━━ Data for review
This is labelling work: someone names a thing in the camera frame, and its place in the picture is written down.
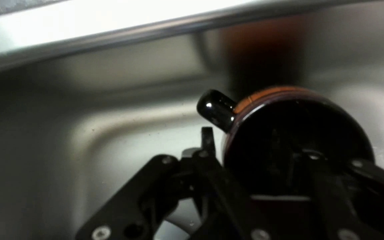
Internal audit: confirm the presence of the stainless steel counter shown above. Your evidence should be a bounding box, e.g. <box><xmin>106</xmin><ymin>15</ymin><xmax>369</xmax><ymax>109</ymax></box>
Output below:
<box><xmin>0</xmin><ymin>0</ymin><xmax>335</xmax><ymax>77</ymax></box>

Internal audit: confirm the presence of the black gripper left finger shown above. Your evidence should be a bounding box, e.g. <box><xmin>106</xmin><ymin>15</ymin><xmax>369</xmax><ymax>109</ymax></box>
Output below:
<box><xmin>74</xmin><ymin>125</ymin><xmax>253</xmax><ymax>240</ymax></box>

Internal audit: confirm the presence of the stainless steel sink basin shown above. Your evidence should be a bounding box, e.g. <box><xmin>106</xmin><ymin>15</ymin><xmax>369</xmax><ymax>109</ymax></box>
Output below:
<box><xmin>0</xmin><ymin>0</ymin><xmax>384</xmax><ymax>240</ymax></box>

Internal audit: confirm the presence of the brown ceramic mug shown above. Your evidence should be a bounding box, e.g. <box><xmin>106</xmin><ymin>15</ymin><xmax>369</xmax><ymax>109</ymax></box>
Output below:
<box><xmin>194</xmin><ymin>85</ymin><xmax>375</xmax><ymax>197</ymax></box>

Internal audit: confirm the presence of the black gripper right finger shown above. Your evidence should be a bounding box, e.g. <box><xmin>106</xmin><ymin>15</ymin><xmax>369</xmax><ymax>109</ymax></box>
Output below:
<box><xmin>289</xmin><ymin>149</ymin><xmax>384</xmax><ymax>240</ymax></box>

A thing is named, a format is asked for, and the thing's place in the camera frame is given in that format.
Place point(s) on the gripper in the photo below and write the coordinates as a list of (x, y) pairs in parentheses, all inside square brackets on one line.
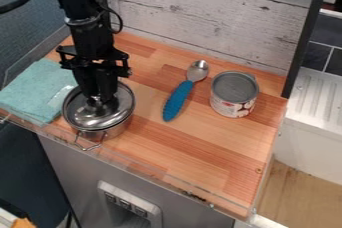
[(95, 60)]

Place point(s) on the silver pot lid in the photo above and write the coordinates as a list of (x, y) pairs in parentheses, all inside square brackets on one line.
[(116, 112)]

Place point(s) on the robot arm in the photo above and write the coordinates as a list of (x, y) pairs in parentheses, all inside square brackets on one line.
[(84, 2)]

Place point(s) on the silver pot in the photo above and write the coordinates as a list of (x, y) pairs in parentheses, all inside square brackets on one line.
[(109, 134)]

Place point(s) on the teal cloth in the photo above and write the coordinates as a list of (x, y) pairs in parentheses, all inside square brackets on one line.
[(31, 88)]

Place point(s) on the silver can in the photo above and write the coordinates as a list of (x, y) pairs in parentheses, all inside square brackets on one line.
[(231, 100)]

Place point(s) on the white cabinet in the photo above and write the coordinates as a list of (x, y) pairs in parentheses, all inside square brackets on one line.
[(311, 115)]

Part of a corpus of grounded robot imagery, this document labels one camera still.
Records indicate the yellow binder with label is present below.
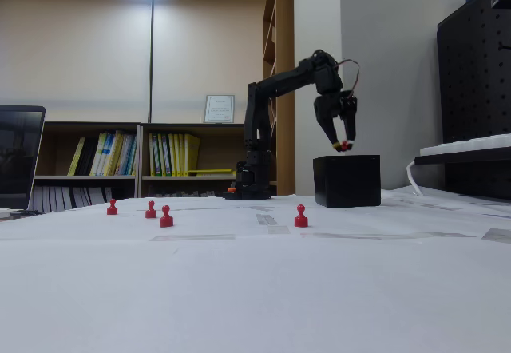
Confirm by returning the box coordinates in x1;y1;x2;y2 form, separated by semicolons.
149;133;161;177
158;133;169;177

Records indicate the low wooden bookshelf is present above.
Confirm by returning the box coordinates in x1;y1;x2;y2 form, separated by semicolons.
138;122;245;199
34;121;143;212

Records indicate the slim yellow ring binder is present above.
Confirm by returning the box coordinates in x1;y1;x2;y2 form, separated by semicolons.
167;133;178;177
175;133;187;177

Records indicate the framed white certificate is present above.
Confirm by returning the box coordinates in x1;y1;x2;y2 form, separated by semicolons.
204;94;236;124

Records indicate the black pegboard shelf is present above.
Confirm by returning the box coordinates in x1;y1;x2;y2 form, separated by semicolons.
414;147;511;166

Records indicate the black pegboard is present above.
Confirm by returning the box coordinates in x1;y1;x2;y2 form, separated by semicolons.
436;0;511;201

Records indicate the black laptop screen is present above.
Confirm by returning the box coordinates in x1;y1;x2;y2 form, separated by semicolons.
0;105;46;212

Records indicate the thin yellow book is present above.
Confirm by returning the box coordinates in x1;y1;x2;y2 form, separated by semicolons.
67;137;86;177

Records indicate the tall wooden bookshelf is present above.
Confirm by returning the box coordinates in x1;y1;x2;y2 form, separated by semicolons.
262;0;295;196

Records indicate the white paper table cover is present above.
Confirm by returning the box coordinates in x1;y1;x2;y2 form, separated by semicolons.
0;187;511;353

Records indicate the black box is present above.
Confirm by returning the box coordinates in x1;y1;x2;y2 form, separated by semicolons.
312;154;382;208

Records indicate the black wall conduit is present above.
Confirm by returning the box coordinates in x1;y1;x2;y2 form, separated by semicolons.
148;0;156;124

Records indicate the white power cable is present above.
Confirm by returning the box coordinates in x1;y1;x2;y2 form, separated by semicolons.
406;160;424;197

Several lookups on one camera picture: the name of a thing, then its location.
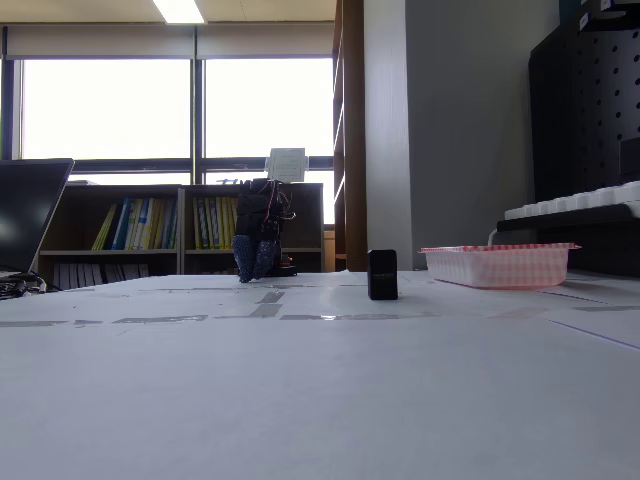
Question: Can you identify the dark laptop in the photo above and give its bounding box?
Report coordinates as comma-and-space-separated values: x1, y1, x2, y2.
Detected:
0, 158, 76, 282

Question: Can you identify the black cable bundle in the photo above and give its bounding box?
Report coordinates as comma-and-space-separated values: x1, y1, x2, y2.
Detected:
0, 272, 49, 301

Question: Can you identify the low wooden bookshelf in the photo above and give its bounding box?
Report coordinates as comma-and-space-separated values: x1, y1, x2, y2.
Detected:
37, 182, 325, 292

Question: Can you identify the leaning yellow book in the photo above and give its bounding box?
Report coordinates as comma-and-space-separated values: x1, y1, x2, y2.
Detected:
91, 202, 119, 252

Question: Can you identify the ceiling light panel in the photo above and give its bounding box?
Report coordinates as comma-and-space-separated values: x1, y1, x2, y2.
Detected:
151, 0, 207, 25

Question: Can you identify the blue book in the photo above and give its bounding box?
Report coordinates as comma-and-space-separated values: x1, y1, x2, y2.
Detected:
111, 197, 132, 252

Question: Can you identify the small black box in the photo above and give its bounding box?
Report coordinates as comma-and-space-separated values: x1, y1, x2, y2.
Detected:
367, 248, 400, 301

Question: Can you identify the narrow beige roller blind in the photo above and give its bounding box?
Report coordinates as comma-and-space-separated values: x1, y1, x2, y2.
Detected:
194, 23, 335, 59

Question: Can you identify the white power strip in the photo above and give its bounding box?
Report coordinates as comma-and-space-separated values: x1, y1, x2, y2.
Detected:
503, 180, 640, 222

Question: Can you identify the pink checkered tray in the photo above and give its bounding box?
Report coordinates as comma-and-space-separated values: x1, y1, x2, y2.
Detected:
417, 242, 584, 291

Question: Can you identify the white paper sign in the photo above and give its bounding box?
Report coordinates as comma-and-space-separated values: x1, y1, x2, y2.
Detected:
265, 147, 310, 184

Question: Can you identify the black shelf board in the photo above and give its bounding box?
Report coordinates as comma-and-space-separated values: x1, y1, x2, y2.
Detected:
496, 202, 640, 279

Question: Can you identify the wide beige roller blind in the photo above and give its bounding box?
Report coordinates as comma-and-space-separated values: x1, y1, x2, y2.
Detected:
3, 24, 196, 61

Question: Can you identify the black pegboard panel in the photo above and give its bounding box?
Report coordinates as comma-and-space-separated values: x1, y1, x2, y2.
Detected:
528, 19, 640, 204

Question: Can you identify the dark storage box with labels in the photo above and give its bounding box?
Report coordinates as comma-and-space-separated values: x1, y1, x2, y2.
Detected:
557, 0, 640, 32

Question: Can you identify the long grey tape strip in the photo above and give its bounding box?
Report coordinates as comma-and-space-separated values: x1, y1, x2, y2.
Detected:
112, 314, 210, 325

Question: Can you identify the dark grey box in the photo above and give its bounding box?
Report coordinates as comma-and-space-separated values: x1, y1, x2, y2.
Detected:
618, 137, 640, 184

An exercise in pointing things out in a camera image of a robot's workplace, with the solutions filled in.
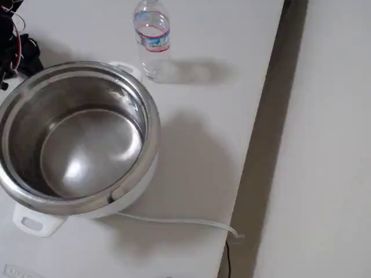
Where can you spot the steel inner cooking pot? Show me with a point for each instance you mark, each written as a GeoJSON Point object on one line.
{"type": "Point", "coordinates": [87, 150]}

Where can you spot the white rice cooker body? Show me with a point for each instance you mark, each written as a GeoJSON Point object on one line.
{"type": "Point", "coordinates": [37, 224]}

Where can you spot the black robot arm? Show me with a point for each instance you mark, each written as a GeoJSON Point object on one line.
{"type": "Point", "coordinates": [7, 34]}

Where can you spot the white printed label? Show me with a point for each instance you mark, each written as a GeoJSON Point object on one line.
{"type": "Point", "coordinates": [20, 272]}

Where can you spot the clear plastic water bottle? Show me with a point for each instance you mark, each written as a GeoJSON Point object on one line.
{"type": "Point", "coordinates": [153, 49]}

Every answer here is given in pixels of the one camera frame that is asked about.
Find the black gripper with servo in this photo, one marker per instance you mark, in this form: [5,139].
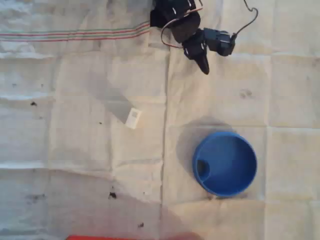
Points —
[195,53]

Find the small white yellow medicine box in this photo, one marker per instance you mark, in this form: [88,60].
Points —
[133,118]

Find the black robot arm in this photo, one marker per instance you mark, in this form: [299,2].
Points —
[182,22]

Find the blue plastic bowl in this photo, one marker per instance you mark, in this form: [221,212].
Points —
[225,180]

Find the red object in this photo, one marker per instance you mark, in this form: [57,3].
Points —
[100,238]

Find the white cloth with coloured stripes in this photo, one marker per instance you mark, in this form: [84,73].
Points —
[87,162]

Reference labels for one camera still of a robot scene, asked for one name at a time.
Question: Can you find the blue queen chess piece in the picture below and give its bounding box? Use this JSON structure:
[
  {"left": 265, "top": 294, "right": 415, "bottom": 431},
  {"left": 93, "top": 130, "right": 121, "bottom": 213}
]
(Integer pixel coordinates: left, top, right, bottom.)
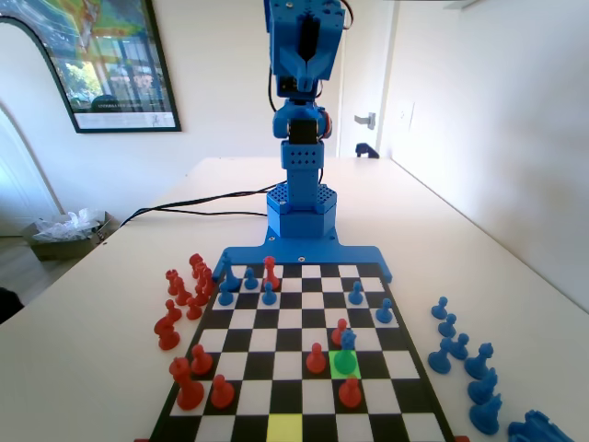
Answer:
[{"left": 331, "top": 327, "right": 359, "bottom": 377}]

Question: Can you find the red piece back row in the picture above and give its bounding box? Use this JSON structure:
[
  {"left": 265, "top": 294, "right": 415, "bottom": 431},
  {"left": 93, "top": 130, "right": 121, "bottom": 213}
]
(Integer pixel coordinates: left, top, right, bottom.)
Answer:
[{"left": 262, "top": 256, "right": 282, "bottom": 291}]

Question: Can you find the blue king chess piece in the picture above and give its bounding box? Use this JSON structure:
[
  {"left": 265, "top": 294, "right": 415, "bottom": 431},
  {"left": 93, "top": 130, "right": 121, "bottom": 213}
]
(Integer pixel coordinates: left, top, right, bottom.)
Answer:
━━━━
» **Task statement**:
Tally lines in the listing above that include the word "given"; respond with that number only.

» **Solved problem**:
2